### What the task requires
Given the records below, would you repeat exactly the lines that begin at the one containing "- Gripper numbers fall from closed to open" and end at the one containing "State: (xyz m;", inclusive?

++++++

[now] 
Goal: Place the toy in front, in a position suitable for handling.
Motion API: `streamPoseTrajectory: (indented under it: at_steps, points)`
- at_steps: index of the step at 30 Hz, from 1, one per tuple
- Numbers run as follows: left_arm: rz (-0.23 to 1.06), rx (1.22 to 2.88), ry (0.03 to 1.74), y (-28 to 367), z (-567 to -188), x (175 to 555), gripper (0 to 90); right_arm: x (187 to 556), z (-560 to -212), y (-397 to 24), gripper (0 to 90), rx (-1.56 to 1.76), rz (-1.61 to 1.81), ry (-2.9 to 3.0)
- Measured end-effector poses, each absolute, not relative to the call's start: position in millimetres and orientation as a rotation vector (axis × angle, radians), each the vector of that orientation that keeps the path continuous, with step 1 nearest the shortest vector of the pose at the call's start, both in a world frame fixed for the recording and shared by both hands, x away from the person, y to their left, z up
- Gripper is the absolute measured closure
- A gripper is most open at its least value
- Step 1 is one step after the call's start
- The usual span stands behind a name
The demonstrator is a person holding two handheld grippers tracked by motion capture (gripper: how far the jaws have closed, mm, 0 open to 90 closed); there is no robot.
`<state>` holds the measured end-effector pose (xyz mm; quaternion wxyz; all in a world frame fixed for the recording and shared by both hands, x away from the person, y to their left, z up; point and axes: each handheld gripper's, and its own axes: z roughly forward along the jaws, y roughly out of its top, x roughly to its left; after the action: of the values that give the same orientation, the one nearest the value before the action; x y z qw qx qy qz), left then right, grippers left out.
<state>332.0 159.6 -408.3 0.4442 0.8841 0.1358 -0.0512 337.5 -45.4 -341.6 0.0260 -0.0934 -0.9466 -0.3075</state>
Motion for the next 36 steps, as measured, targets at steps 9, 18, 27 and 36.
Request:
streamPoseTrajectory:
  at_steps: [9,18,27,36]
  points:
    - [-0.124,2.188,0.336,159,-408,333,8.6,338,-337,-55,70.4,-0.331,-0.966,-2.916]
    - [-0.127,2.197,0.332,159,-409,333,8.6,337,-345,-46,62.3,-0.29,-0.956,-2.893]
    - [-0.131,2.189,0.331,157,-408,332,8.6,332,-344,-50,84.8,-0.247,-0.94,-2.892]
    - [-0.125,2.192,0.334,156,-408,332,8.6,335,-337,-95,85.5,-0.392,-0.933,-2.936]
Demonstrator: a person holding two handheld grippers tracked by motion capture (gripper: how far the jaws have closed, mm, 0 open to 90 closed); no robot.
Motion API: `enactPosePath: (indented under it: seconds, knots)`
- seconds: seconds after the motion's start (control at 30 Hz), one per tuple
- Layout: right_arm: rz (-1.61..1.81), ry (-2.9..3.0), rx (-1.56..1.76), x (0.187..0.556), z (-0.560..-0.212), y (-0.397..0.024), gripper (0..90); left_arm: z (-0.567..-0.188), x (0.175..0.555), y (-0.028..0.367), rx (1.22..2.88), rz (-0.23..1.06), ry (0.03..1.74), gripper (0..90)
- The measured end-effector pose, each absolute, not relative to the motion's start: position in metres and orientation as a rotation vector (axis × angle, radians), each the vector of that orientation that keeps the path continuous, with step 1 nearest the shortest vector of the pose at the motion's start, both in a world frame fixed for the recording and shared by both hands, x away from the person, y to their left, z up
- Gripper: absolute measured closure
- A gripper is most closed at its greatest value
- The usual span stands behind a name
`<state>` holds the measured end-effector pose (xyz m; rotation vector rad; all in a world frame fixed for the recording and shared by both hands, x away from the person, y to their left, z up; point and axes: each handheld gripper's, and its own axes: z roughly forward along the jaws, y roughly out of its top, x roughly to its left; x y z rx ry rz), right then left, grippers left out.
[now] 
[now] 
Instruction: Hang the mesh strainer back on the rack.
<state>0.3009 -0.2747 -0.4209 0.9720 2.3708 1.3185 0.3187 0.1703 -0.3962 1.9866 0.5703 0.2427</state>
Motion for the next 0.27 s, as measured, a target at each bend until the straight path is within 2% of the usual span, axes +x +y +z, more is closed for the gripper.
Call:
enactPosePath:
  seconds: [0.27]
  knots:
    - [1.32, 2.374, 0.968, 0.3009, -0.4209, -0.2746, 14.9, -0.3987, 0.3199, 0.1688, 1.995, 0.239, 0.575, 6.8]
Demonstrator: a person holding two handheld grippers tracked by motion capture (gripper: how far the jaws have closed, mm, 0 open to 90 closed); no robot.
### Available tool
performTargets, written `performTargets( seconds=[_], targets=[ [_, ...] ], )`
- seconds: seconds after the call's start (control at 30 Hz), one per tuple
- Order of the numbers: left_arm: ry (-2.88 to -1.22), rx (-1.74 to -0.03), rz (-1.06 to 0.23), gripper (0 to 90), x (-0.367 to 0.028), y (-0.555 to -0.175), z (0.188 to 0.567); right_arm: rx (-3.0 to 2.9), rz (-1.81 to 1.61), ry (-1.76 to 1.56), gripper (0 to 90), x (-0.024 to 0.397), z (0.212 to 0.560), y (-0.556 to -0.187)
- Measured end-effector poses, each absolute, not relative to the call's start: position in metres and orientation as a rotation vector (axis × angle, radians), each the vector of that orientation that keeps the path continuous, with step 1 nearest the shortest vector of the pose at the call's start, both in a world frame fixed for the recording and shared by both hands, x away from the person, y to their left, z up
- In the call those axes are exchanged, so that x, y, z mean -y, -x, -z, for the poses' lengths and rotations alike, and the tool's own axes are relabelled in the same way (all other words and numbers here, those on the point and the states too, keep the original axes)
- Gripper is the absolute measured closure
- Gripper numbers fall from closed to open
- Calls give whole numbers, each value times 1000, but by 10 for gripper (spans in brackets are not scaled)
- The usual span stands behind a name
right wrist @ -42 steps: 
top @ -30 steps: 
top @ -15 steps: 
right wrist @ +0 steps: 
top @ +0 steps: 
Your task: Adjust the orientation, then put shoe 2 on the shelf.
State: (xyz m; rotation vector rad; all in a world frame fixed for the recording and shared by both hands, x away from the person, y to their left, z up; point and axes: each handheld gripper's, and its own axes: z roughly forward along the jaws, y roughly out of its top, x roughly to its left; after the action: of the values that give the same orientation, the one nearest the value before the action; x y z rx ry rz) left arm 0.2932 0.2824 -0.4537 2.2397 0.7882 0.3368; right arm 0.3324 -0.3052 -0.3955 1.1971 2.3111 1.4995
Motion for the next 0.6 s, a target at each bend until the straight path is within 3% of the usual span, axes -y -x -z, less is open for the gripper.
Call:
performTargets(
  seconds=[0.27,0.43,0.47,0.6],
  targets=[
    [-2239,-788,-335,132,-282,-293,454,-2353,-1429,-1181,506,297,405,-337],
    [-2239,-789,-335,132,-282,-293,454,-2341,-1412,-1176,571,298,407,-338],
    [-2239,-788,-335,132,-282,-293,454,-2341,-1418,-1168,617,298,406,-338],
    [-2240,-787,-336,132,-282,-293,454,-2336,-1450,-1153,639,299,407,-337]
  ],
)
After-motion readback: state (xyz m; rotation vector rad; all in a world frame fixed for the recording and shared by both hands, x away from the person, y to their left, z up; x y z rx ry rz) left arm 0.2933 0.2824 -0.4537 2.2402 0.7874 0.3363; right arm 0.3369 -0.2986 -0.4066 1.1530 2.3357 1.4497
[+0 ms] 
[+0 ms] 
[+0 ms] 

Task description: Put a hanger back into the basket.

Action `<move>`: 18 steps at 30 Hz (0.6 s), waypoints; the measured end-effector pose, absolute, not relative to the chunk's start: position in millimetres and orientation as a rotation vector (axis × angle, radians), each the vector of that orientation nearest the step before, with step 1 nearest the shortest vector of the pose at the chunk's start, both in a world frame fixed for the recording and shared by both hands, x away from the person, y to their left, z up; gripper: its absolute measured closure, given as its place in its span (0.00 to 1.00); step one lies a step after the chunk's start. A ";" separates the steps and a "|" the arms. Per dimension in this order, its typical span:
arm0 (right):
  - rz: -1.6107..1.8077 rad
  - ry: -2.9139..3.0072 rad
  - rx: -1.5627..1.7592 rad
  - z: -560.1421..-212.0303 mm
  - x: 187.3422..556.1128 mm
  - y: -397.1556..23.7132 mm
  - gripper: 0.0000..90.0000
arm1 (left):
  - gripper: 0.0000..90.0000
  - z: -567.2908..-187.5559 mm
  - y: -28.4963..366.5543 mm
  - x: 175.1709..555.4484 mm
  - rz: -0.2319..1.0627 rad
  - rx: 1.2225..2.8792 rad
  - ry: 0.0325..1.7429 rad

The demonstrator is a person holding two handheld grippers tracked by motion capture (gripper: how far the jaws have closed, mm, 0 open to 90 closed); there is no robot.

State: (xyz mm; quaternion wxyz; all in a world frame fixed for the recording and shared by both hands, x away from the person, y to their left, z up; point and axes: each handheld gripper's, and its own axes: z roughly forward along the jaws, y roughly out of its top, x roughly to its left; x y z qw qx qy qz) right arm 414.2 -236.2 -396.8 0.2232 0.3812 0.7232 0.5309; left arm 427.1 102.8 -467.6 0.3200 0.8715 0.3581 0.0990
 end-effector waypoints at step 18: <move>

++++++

### Answer space
- Gripper numbers fall from closed to open
- Calls give whole numbers, each value times 1000, but by 10 for gripper (spans in brackets are not scaled)
- The usual span stands behind a name
right wrist @ -42 steps: 
top @ -30 steps: 
top @ -15 steps: 
right wrist @ +0 steps: 
top @ +0 steps: 
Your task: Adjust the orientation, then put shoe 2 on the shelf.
State: (xyz m; rotation vector rad; all in a world frame fixed for the recording and shared by both hands, x away from the person, y to their left, z up; point and axes: each handheld gripper's, and its own axes: z roughly forward along the jaws, y roughly out of its top, x roughly to its left; after the action: of the values that give the same orientation, the one nearest the value before the action; x y z rx ry rz) left arm 0.2932 0.2824 -0.4537 2.2397 0.7882 0.3368; right arm 0.3324 -0.3052 -0.3955 1.1971 2.3111 1.4995

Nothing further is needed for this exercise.